Asked whether Canada considered the probability of the pipeline locking Mexico into fossil fuel use, a departmental spokesperson said it would “not be appropriate for the Government of Canada to comment on Mexico’s energy policy.”
However the briefing notes obtained by The Narwhal, which were prepared for four meetings planned over 2022 and 2023 that centered on the Mexican business of TC Energy, show the government did weigh in on Mexico’s energy policy — in favour of a new pipeline.
They include suggested messaging for civil servants, such as telling one senior official they could inform a Mexican governor they were “pleased” to see “co-operation” between TC Energy and the utility to build the Southeast Gateway pipeline.

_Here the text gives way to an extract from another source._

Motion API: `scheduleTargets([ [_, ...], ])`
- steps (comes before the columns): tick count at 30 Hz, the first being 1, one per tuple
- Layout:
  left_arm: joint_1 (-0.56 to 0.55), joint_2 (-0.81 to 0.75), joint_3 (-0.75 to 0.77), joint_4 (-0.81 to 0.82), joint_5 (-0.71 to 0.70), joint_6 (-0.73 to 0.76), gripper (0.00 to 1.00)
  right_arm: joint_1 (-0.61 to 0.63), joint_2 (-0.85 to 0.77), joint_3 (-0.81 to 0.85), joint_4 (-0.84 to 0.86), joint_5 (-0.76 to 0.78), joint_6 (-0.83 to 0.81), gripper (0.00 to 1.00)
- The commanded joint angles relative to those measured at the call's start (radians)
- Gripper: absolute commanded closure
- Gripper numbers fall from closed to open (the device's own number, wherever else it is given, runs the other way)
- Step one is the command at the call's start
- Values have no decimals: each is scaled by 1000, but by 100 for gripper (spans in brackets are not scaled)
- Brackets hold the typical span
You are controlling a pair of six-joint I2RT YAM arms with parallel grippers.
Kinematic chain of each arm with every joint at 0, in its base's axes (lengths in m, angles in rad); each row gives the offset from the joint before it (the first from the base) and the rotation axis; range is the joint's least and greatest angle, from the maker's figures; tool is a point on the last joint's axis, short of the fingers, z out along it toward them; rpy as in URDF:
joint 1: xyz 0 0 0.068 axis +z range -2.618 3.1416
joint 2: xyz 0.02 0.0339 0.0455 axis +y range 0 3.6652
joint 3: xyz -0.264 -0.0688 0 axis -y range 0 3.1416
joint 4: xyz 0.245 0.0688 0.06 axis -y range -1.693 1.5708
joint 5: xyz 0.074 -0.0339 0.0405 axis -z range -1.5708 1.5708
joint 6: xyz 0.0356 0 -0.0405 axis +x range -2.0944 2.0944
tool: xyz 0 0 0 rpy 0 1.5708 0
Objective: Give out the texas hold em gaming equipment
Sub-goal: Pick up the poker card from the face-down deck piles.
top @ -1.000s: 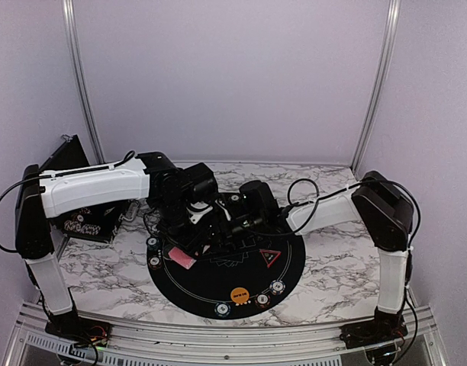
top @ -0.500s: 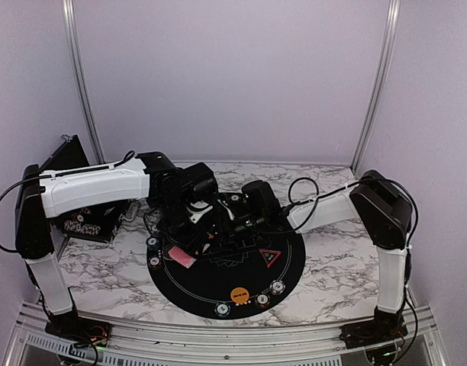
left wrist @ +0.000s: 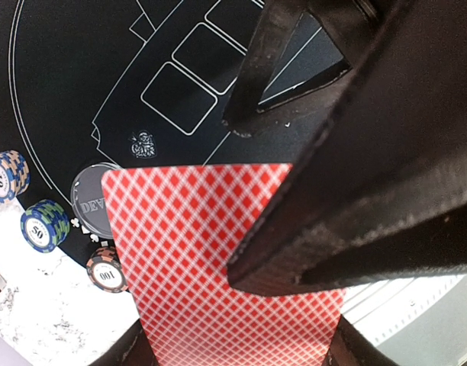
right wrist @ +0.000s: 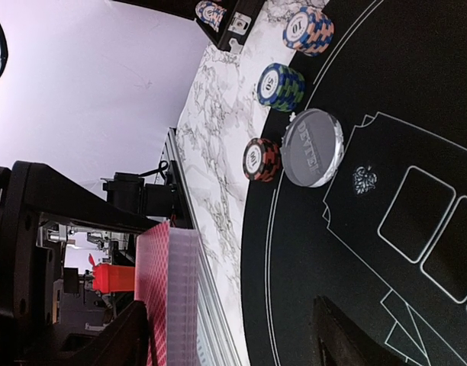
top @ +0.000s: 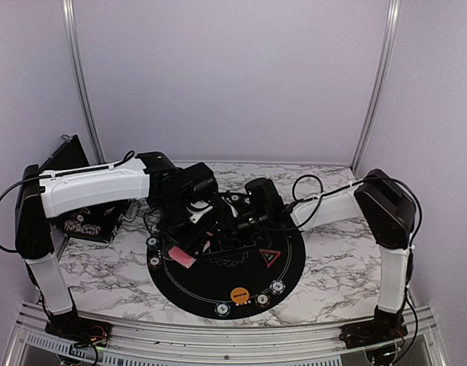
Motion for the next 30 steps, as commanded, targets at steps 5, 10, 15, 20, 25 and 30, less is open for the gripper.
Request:
scheduleTargets([
  [5,-4,-12,3,-24,-5,-2,47,-29,-106,-33,2,18,18,31],
  [10,-4,-9,6,-25,-6,-1,47,-36,-132,-60,17,13,40,34],
  [15,-4,-6,9,-26,-13,-2,47,-36,-144,-83,55,-5,77,41],
  [20,-4,-2,9,-25,-19,-2,47,-33,-143,-87,61,-14,90,50],
  [25,-4,1,9,-25,-18,-1,48,-22,-135,-89,96,-31,119,58],
  [30,-4,8,13,-25,-19,1,48,-15,-127,-87,101,-35,127,64],
])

“I was excited to see the new investment being made by TC Energy into Mexico’s southeast, which will bring natural gas to the region, helping lower emissions and being a catalyst for industrial development,” read one of the suggested lines in the briefing note.
A departmental spokesperson confirmed that, at the meeting, the civil servant “expressed satisfaction” with the dialogue between Mexican authorities and Canadian energy firms.
But they said the government was “not a party to the negotiations” that resulted in the deal between TC Energy and the utility, and so could not comment.
The meetings were not just about pipeline access; they also included plenty of discussion about proposed changes to Mexico’s domestic electricity market. The department insisted the two issues were “distinct.”
Mexico has committed to cutting its carbon pollution by 35 per cent, black carbon or soot by 51 per cent, and deforestation to net zero by 2030. The Mexican government has also portrayed its move to buy a Texas refinery and open another one among a list of actions it is taking “in the fight against climate change,” along with modernizing hydroelectric plants, installing solar and wind energy, cutting oil and gas methane emissions and producing more electric cars.
The Mexican Embassy acknowledged receipt of questions Jan. 17, but could not provide a response before publication. TC Energy did not respond to two sets of questions sent Dec. 20 and Jan. 14 about the briefing notes and the company’s role in Mexico, or to a voicemail message left on Jan. 30.